7:19 PM - 26 Jan 2021



More than 3,000 people have now died from COVID-19 in Ireland, after an additional 90 virus related deaths were reported this evening.

928 new cases have also been confirmed, with six cases linked to the South African variant.

Some 96,000 cases have been reported so far this month, which is more than all of those recorded in 2020.

Of the cases notified today:

  • 418 are men / 506 are women
  • 50% are under 45 years of age
  • The median age is 44 years old

Some 257 cases are in Dublin, 115 in Cork, 71 in Louth, 53 in Galway and 45 in Limerick.

The remaining 387 cases are spread across all other counties.

As of 2.00pm, 1,750 COVID-19 patients are hospitalised - of which 216 are in ICU.

There have ben 65 additional hospitalisations in the past 24 hours.

Dr Tony Holohan, Chief Medical Officer, said: "Today we are reporting a further 90 deaths, bringing our cumulative total of lives lost to COVID-19 to more than 3,000 in Ireland.

"This highly infectious disease is having a severe impact on the most vulnerable in our society and we must continue the good work we are doing to suppress it."

He added: "The decline in daily incidence of COVID-19 has begun, however the volume of disease in our communities remains very high.
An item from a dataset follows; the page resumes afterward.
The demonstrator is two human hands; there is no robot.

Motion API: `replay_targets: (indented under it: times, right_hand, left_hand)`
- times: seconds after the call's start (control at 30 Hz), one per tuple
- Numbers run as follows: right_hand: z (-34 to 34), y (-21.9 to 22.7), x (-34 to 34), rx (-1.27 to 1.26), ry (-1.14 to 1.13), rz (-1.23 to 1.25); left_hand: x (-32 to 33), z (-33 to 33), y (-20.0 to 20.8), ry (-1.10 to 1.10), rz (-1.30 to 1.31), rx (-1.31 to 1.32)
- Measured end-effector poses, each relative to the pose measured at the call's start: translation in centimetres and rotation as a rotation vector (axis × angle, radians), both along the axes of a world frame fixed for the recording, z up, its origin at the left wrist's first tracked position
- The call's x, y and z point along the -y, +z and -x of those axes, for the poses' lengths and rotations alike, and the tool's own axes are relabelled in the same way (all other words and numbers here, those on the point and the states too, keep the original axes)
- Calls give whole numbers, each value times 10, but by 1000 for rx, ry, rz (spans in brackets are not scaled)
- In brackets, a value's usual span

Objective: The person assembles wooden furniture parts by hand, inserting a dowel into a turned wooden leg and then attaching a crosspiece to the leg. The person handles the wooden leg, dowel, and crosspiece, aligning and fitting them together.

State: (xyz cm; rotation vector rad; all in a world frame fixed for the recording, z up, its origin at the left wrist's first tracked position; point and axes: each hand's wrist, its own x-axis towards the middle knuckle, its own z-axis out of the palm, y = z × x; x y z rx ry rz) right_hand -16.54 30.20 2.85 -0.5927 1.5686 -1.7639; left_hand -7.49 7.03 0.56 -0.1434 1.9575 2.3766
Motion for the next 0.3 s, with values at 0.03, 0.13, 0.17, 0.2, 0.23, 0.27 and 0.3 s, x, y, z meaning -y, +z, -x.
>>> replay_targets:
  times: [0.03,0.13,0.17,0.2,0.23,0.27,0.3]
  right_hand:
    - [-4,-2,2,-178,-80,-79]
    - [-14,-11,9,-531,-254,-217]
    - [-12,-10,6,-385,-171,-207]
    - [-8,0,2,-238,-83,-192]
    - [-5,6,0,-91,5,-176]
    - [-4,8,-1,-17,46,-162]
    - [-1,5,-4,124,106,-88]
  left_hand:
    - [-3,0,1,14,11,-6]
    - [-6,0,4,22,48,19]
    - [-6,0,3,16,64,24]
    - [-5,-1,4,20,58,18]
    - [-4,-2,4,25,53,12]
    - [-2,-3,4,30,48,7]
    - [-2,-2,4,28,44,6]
"To date we have reported 96,000 cases in January 2021, which has already passed the total of 93,500 cases reported in 2020.

"Indeed, public health doctors in the Midlands reported a total of 4,000 cases in the first eight months of 2020 and another 4,000 cases in the first four weeks of 2021.

"Through our enhanced public health surveillance programme, we have identified six additional cases linked to the Southern African variant of concern.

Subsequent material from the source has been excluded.